Why We Didn’t Build Auto-tracking for Amplitude

Auto-tracking doesn’t eliminate work. It shifts work to a less scalable process.

Inside Amplitude
August 3, 2020
Image of Jeffrey Wang
Jeffrey Wang
Co-founder & Chief Architect
Why We Didn’t Build Auto-tracking for Amplitude Large

Implementing great product analytics requires product and engineering teams to work together. They align on target product outcomes, define an event taxonomy to measure those outcomes, and instrument tracking code. As a result, engineering tracks only the data that matters, and their work is tied directly to business results. More importantly, the shared source of truth between product and engineering teams lays a foundation for a data-driven culture.

New customers often ask us about an alternative approach, auto-tracking. They’re referring to an automated event collection process that some other analytics platforms hang their hat on. The idea is simple: Insert a code snippet at the top of your application, and we’ll capture all your customers’ events, with no engineering lift.

If it sounds too good to be true, that’s because it is. We actually built our own prototype of auto-tracking, but scrapped the project once we learned that it led to more work for system admins, less meaningful analysis, and inevitable security risks. In this article we’ll tell you exactly why.

Auto-tracking Doesn’t Eliminate Work, It Shifts Work to a Less Scalable Process

Once installed, auto-tracking SDKs collect events from page views, clicks, and object interactions and assign them generic names like page viewed, button clicked, or form submitted.
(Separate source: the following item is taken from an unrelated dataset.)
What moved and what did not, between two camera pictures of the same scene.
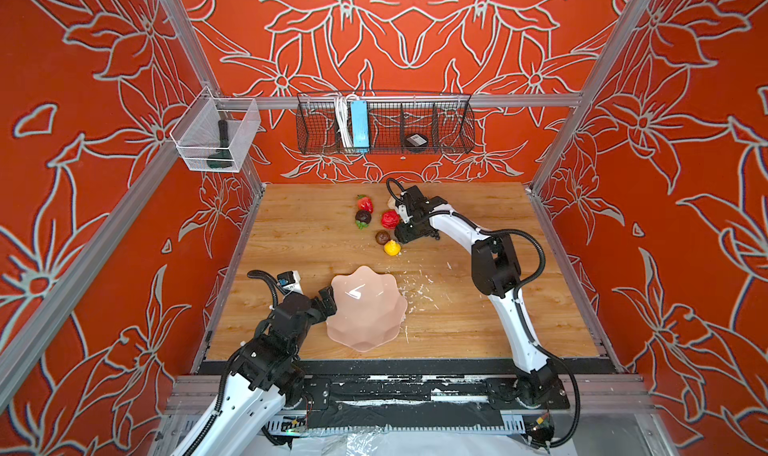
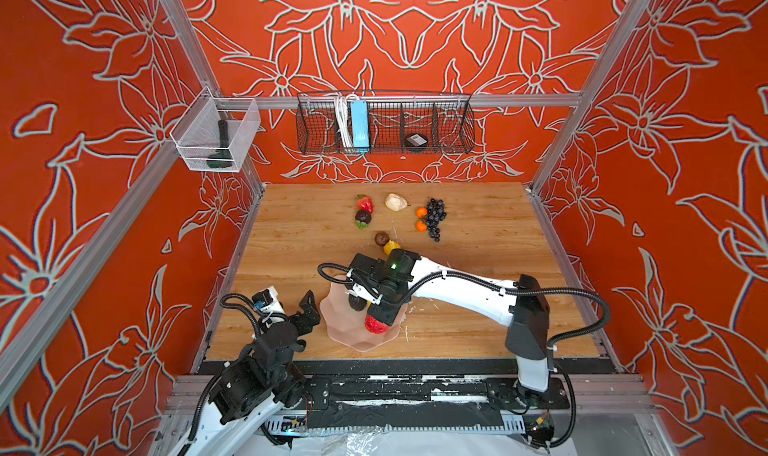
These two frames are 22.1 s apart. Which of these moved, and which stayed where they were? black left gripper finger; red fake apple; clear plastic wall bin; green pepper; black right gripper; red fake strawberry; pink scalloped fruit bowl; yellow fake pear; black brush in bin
Moved: red fake apple; black right gripper; black left gripper finger
Stayed: red fake strawberry; yellow fake pear; green pepper; clear plastic wall bin; black brush in bin; pink scalloped fruit bowl
This bypasses tagging events in the codebase, but an admin still has to sort through every component that’s released, rename events that are relevant to their team, and block the rest.

This isn’t just a one-time task. It’s a consistent responsibility that grows in scope the more you iterate on your product. So while auto-tracking might save a few hours of initial work for engineers (though we’ll explain later why that’s often not the case), it creates an ever-expanding data cleanup project for your admin.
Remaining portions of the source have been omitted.